* INPUT FOR THIS TASK *
************

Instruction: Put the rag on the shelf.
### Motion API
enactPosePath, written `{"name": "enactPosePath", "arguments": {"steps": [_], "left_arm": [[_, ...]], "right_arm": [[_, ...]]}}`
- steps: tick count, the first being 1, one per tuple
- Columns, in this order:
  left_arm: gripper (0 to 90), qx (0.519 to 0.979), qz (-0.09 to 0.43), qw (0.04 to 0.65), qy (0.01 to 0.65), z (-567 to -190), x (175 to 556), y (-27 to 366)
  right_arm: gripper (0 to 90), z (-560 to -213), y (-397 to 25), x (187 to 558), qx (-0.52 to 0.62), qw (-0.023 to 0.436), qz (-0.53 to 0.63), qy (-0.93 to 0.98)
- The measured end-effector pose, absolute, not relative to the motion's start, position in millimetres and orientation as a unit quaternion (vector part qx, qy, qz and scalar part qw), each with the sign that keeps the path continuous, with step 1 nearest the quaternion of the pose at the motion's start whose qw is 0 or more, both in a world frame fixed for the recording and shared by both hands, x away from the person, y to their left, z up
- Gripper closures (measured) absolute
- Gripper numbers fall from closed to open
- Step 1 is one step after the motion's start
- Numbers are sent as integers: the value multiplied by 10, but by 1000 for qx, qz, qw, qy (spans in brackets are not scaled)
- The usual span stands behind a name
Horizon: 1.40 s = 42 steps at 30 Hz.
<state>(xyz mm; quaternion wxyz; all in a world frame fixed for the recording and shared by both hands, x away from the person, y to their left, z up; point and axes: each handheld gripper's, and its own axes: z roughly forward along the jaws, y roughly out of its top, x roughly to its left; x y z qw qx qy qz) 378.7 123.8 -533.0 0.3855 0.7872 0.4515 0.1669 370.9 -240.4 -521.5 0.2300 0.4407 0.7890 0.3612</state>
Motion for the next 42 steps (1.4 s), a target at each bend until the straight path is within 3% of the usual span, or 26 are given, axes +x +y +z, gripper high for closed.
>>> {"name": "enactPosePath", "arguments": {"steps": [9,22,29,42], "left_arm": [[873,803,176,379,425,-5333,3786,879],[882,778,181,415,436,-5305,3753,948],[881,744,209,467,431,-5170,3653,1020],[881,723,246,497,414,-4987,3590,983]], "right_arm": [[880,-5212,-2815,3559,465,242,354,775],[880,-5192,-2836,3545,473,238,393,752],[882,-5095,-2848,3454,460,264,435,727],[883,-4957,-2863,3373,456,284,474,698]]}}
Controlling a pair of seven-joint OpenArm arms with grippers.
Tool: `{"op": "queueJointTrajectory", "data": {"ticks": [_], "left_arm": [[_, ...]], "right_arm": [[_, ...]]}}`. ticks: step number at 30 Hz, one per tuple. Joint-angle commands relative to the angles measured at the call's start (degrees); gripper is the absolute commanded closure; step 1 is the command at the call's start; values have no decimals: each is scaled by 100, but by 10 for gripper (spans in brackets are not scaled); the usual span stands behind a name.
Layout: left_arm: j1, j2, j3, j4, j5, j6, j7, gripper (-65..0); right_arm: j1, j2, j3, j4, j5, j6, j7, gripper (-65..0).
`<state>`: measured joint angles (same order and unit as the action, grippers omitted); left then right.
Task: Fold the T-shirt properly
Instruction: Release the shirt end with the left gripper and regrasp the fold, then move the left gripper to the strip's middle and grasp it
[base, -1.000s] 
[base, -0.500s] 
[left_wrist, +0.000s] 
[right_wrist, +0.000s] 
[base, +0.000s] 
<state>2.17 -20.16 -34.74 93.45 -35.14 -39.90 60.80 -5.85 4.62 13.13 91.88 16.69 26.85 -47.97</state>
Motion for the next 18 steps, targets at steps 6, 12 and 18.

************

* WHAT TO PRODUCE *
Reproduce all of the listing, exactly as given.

* EXERCISE SOLUTION *
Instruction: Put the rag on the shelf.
### Motion API
enactPosePath, written `{"name": "enactPosePath", "arguments": {"steps": [_], "left_arm": [[_, ...]], "right_arm": [[_, ...]]}}`
- steps: tick count, the first being 1, one per tuple
- Columns, in this order:
  left_arm: gripper (0 to 90), qx (0.519 to 0.979), qz (-0.09 to 0.43), qw (0.04 to 0.65), qy (0.01 to 0.65), z (-567 to -190), x (175 to 556), y (-27 to 366)
  right_arm: gripper (0 to 90), z (-560 to -213), y (-397 to 25), x (187 to 558), qx (-0.52 to 0.62), qw (-0.023 to 0.436), qz (-0.53 to 0.63), qy (-0.93 to 0.98)
- The measured end-effector pose, absolute, not relative to the motion's start, position in millimetres and orientation as a unit quaternion (vector part qx, qy, qz and scalar part qw), each with the sign that keeps the path continuous, with step 1 nearest the quaternion of the pose at the motion's start whose qw is 0 or more, both in a world frame fixed for the recording and shared by both hands, x away from the person, y to their left, z up
- Gripper closures (measured) absolute
- Gripper numbers fall from closed to open
- Step 1 is one step after the motion's start
- Numbers are sent as integers: the value multiplied by 10, but by 1000 for qx, qz, qw, qy (spans in brackets are not scaled)
- The usual span stands behind a name
Horizon: 1.40 s = 42 steps at 30 Hz.
<state>(xyz mm; quaternion wxyz; all in a world frame fixed for the recording and shared by both hands, x away from the person, y to their left, z up; point and axes: each handheld gripper's, and its own axes: z roughly forward along the jaws, y roughly out of its top, x roughly to its left; x y z qw qx qy qz) 378.7 123.8 -533.0 0.3855 0.7872 0.4515 0.1669 370.9 -240.4 -521.5 0.2300 0.4407 0.7890 0.3612</state>
Motion for the next 42 steps (1.4 s), a target at each bend until the straight path is within 3% of the usual span, or 26 are given, axes +x +y +z, gripper high for closed.
>>> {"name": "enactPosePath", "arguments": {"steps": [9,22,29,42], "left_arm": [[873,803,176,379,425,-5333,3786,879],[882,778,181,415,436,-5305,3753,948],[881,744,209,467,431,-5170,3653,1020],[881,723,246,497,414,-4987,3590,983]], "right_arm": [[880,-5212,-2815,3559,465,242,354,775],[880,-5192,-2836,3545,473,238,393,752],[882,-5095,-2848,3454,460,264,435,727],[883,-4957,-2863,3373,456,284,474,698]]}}
Controlling a pair of seven-joint OpenArm arms with grippers.
Tool: `{"op": "queueJointTrajectory", "data": {"ticks": [_], "left_arm": [[_, ...]], "right_arm": [[_, ...]]}}`. ticks: step number at 30 Hz, one per tuple. Joint-angle commands relative to the angles measured at the call's start (degrees); gripper is the absolute commanded closure; step 1 is the command at the call's start; values have no decimals: each is scaled by 100, but by 10 for gripper (spans in brackets are not scaled); the usual span stands behind a name.
Layout: left_arm: j1, j2, j3, j4, j5, j6, j7, gripper (-65..0); right_arm: j1, j2, j3, j4, j5, j6, j7, gripper (-65..0).
`<state>`: measured joint angles (same order and unit as the action, grippers omitted); left then right.
Task: Fold the T-shirt properly
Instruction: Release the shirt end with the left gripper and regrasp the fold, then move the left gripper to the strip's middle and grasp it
[base, -1.000s] 
[base, -0.500s] 
[left_wrist, +0.000s] 
[right_wrist, +0.000s] 
[base, +0.000s] 
<state>2.17 -20.16 -34.74 93.45 -35.14 -39.90 60.80 -5.85 4.62 13.13 91.88 16.69 26.85 -47.97</state>
Motion for the next 18 steps, targets at steps 6, 12 and 18.

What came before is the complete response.